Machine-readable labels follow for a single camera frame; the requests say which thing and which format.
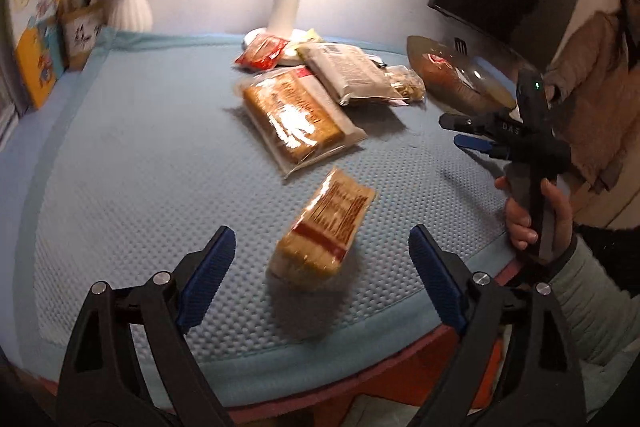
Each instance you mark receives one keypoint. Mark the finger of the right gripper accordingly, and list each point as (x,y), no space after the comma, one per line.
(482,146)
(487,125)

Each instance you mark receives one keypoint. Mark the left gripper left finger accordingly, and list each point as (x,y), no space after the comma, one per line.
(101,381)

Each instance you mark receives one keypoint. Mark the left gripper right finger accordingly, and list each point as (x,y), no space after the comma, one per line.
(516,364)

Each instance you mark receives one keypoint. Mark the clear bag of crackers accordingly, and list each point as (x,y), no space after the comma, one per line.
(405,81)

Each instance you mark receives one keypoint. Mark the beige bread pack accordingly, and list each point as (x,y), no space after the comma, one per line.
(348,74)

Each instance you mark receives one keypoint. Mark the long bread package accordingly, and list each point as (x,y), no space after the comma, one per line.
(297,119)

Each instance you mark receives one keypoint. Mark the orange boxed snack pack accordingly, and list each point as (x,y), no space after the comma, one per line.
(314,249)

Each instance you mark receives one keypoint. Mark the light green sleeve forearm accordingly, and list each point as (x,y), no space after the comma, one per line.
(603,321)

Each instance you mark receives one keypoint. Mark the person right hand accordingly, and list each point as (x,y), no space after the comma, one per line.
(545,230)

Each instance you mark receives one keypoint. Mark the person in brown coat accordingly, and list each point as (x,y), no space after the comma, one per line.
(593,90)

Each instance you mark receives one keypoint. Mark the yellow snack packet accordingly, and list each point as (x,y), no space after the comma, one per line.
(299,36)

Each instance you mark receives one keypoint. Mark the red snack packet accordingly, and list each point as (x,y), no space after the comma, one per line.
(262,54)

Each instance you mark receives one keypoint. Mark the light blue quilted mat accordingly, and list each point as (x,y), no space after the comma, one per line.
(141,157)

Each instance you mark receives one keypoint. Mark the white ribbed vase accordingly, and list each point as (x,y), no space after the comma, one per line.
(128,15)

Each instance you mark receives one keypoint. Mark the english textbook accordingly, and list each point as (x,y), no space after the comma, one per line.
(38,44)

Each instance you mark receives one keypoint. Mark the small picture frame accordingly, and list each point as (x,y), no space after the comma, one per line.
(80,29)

• • • • • • •

§ **What needs to be done**:
Exact copy, no pictures: please print the data above once more.

§ **Response area**:
Machine-readable labels follow for a single camera frame; the requests say which thing and which format.
Each instance you mark receives one keypoint. Mark the finger of the right gripper accordingly, and list each point as (x,y), no space after the comma, one per line.
(482,146)
(487,125)

Each instance you mark receives one keypoint. Mark the left gripper left finger accordingly, and list each point as (x,y), no space after the comma, one per line.
(101,381)

Each instance you mark receives one keypoint. Mark the left gripper right finger accordingly, and list each point as (x,y), no space after the comma, one per line.
(516,364)

Each instance you mark receives one keypoint. Mark the clear bag of crackers accordingly, and list each point as (x,y), no space after the comma, one per line.
(405,81)

Each instance you mark receives one keypoint. Mark the beige bread pack accordingly, and list each point as (x,y), no space after the comma, one per line.
(348,74)

Each instance you mark receives one keypoint. Mark the long bread package accordingly, and list each point as (x,y), no space after the comma, one per line.
(297,119)

Each instance you mark receives one keypoint. Mark the orange boxed snack pack accordingly, and list each point as (x,y), no space after the comma, one per line.
(314,249)

Each instance you mark receives one keypoint. Mark the light green sleeve forearm accordingly, and list each point as (x,y), no space after the comma, one per line.
(603,321)

Each instance you mark receives one keypoint. Mark the person right hand accordingly, and list each point as (x,y), no space after the comma, one per line.
(545,230)

Each instance you mark receives one keypoint. Mark the person in brown coat accordingly, and list each point as (x,y), no space after the comma, one per line.
(593,90)

Each instance you mark receives one keypoint. Mark the yellow snack packet accordingly, and list each point as (x,y), no space after the comma, one per line.
(299,36)

Each instance you mark receives one keypoint. Mark the red snack packet accordingly, and list each point as (x,y), no space after the comma, one per line.
(262,54)

Each instance you mark receives one keypoint. Mark the light blue quilted mat accordingly, and list each point as (x,y), no space after the comma, one per line.
(141,157)

Each instance you mark receives one keypoint. Mark the white ribbed vase accordingly, and list each point as (x,y), no space after the comma, one per line.
(128,15)

Each instance you mark receives one keypoint. Mark the english textbook accordingly, and list each point as (x,y), no space after the comma, one per line.
(38,44)

Each instance you mark receives one keypoint. Mark the small picture frame accordingly, and list each point as (x,y), no space after the comma, one per line.
(80,29)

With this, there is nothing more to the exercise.